He was still dressed in the clothes he wore the night before,
except for his shoes which someone had thoughtfully removed. He
shuffled slowly to the kitchen in a trance, aware only of the
painful effort it took to move. He made some instant coffee and
sat down at the table, trying to focus his bloodshot eyes on a
note braced between the salt and pepper shakers which was signed,
"Mom." It wasn't until he was drinking his second cup
of coffee that he could read it. His mother wrote that she had
gotten a job in the personnel department of some company because,
with his sister grown up, there was really nothing to keep her
occupied around the house. And there was plenty of food in the
fridge and his sister would be home from school around four
thirty and she and his father would get back at about six that
evening, "Love, Mom."
Kenny had three more cups of coffee and walked around the
apartment. It was a comfortable place with green wallpaper in the
carpeted foyer, which doubled as a dining room, and reupholstered
furniture in the yellow and brown living room, with thick green
drapes over the windows. His parents' bedroom was all white with
a crucifix tacked to the wall, overlooking a woven, white, woolen
bedspread. The French doors that had separated it from the living
room had been removed, his mother told him, because they were
warped and wouldn't close properly, and anyway, without them the
living room had a more open feeling. His sister's room was also
painted white and the three-quarter bed, like the rest of the
furniture in her room, was new and made of light-colored wood.

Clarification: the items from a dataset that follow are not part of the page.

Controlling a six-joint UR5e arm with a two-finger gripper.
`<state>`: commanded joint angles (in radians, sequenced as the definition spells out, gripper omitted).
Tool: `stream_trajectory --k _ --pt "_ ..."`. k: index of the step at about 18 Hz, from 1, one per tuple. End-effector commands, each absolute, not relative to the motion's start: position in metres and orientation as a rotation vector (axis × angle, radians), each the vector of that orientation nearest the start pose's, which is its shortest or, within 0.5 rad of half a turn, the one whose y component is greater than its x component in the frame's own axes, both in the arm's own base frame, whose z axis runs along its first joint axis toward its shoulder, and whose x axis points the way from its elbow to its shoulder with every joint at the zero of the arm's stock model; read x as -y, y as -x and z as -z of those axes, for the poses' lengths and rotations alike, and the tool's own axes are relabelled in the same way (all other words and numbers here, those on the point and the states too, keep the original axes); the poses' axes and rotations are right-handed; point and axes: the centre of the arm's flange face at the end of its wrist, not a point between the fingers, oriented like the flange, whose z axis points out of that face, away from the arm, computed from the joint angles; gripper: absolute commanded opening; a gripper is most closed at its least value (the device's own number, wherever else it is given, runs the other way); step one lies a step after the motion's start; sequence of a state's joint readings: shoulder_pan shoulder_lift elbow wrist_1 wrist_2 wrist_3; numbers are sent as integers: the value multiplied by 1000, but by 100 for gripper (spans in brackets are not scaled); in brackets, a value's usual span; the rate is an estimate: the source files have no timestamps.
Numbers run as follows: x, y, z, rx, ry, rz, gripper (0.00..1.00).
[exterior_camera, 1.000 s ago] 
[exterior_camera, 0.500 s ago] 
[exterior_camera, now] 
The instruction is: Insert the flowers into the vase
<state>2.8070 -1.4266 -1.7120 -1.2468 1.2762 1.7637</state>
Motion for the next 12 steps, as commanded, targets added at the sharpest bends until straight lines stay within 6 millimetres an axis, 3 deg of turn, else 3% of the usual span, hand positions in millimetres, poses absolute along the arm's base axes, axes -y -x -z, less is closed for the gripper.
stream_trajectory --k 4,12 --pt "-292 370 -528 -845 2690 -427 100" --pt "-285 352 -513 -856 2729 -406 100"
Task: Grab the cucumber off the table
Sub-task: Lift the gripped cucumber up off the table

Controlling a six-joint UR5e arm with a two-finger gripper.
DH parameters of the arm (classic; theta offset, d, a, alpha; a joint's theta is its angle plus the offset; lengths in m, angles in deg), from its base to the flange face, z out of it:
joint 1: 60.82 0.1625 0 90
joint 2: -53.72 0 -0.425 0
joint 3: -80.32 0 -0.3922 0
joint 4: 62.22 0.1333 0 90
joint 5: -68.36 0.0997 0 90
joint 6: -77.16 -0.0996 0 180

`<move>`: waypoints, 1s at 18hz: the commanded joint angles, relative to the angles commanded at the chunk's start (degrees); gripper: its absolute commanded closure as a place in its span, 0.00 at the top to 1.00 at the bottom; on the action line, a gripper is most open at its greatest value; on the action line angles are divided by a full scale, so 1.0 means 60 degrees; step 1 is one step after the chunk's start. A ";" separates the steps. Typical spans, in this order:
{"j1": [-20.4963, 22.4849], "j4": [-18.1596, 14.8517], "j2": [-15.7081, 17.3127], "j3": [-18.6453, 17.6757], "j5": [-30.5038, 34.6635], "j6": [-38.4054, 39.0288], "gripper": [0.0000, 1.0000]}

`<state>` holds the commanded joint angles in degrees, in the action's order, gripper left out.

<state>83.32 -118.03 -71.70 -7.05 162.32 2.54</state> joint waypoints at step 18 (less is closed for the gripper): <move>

The furniture in his "own room" was also new and
manufactured with the same wood by the same company in the same
style. There was a desk, a dresser, a single bed and a row of
waist-high bookcases along one of the blue walls. There was a red
nagahide armchair below a reading lamp which gave the room the
finishing touch of a study. The room had been designed for a
young boy to do his high school homework in, or write his
university term papers. Besides his sister's furniture,
"his" was the only new furniture in the apartment, and
it was obvious his parents bought it with the hope that their son
would have returned a long time ago to continue his education--a
fantasy the [end page 214]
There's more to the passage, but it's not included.